Saturday, September 06, 2014

OECD's Efficiency Zealots Say Cutting Teacher Pay and Raising Class Size Would Be Good Policy, But Don't Do It

For my academic friends who are engaged in a new revisionism to write out effects of a hundred years of social efficiency domination in education policy, you may want to have a look at this.

The OECD, the outfit that brings us PISA every so often, has taken to sub-contracting its nastier statistical tasks to other "research" firms.  The latest example is the Efficiency Index, contracted to a British firm, GEM, to use PISA data to wildly extrapolate, suggest, surmise, guess, and conclude on issues related to getting the biggest test score for the buck.

The lead researcher, Adam Still, is a former math major from Oxford who spent two years teaching math in the Brits' equivalent of TFA. Now he has moved on to use his learned ignorance and paternalistic arrogance to change the world to benefit billionaires.

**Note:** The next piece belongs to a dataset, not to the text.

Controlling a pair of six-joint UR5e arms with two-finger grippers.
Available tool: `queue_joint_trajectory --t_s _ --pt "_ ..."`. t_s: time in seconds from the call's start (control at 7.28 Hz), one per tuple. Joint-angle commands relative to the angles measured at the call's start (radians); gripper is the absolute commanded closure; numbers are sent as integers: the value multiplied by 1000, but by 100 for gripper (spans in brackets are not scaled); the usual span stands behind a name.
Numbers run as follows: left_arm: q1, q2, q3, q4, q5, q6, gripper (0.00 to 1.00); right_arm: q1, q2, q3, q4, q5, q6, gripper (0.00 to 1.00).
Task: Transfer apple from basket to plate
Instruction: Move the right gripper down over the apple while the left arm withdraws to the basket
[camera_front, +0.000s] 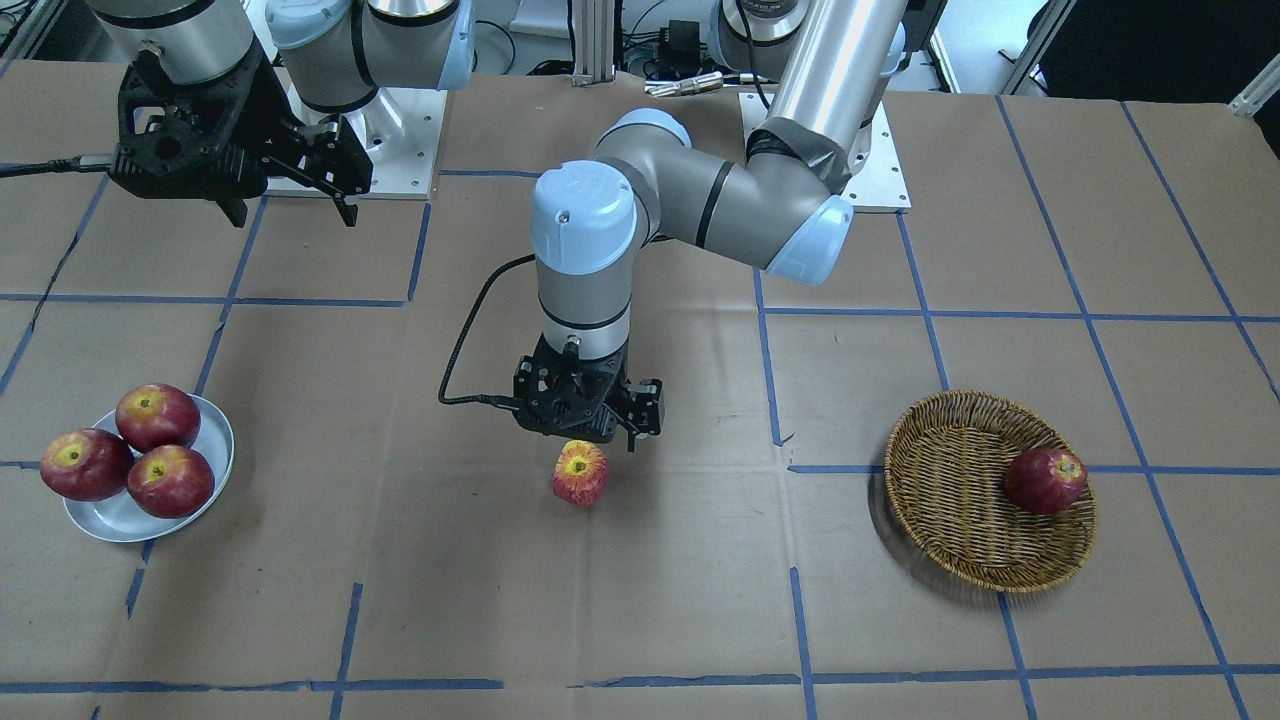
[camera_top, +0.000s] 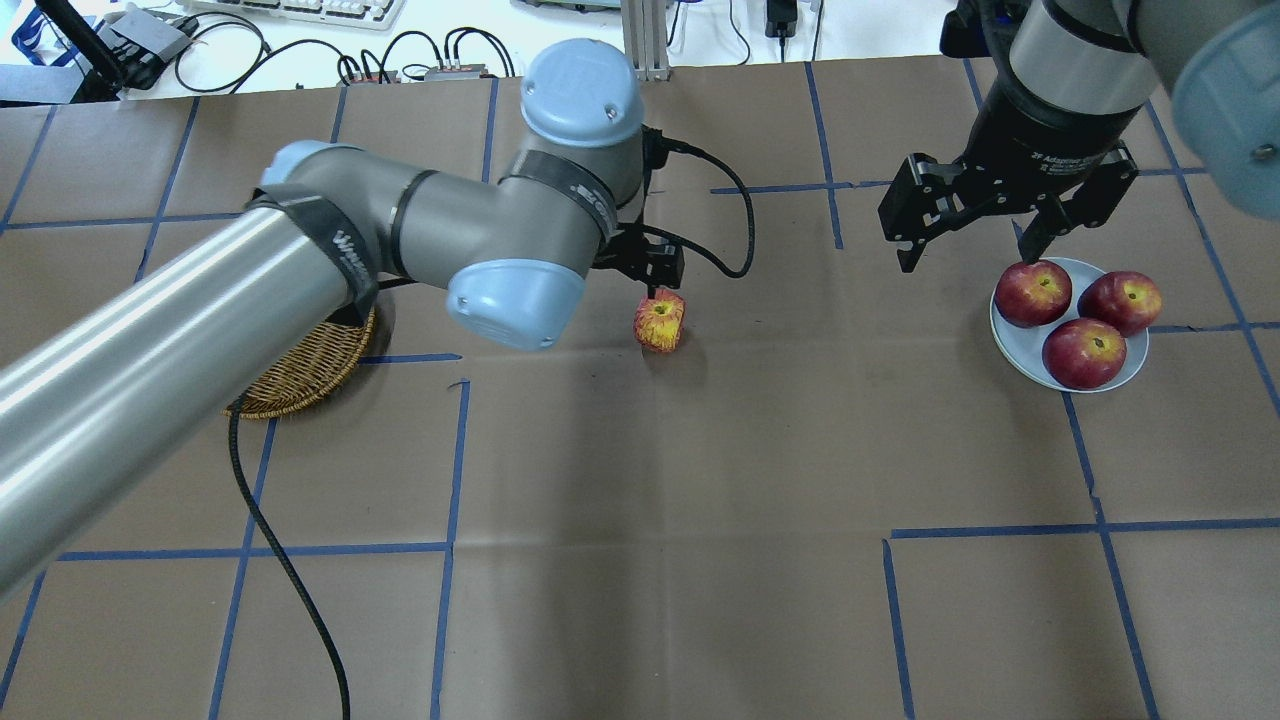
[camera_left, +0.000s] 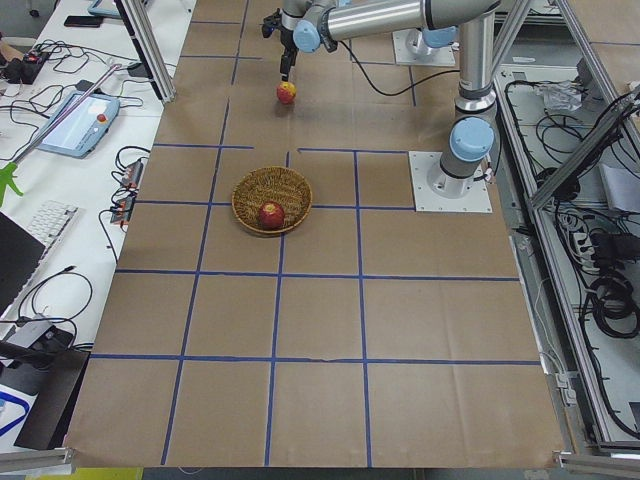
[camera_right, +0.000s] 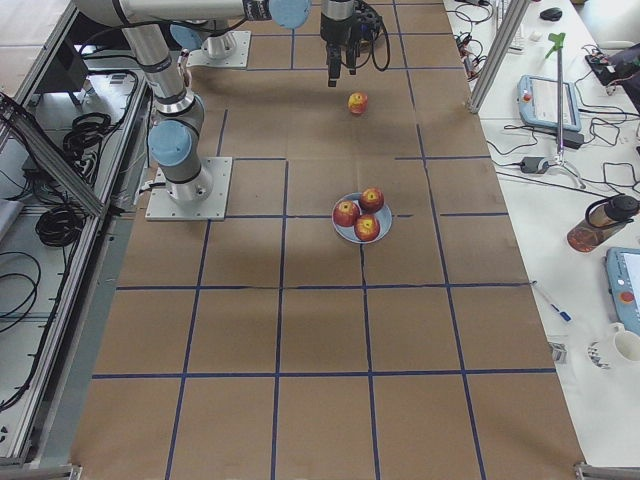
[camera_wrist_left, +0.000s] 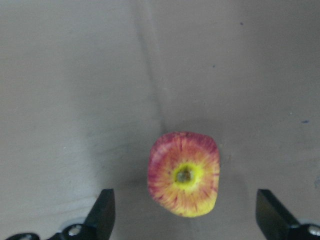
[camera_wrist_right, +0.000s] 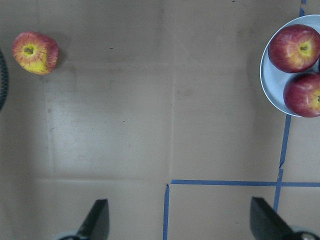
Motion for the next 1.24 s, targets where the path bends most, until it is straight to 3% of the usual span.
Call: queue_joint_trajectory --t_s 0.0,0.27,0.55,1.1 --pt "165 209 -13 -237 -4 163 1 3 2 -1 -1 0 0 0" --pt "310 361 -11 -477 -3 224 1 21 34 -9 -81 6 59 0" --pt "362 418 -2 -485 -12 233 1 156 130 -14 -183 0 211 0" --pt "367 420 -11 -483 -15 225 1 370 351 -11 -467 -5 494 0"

Here's a clip from HuffPo that should give you a whiff of where this is coming from:

. . . . The report said that in order to become more efficient, the U.S. would need to increase class sizes and reduce teacher salaries. But in an interview with The Huffington Post, Still cautioned against the U.S. against taking that advice literally.
"We're not saying that the U.S. should cut salaries or should increase class sizes in order to improve quality -- it doesn't make common sense," he said. "We're saying these are things which can change, these are things which drive outcomes. … You have to explore within a country's context what are you doing or what are you not doing that allows or does not allow you to recruit the highest-quality teachers or train them effectively."
The Efficiency Index considered 63 educational inputs, but found that only these two factors -- class size and teacher pay -- "have a demonstrable impact on education outcomes" in PISA scores, the report said. And while teacher pay is linked to outcomes, underpaying or overpaying teachers could undermine efficiency, the report noted. Paying teachers too little could prevent great teachers from entering the classroom, but paying them too much could encourage complacency and poor performance. . . .

1 comment:

  1. From the "New Devils's Dictionary of Education Reform:"

    Productivity (n): the process of maximizing production and profits by paying fewer people less money to perform more work.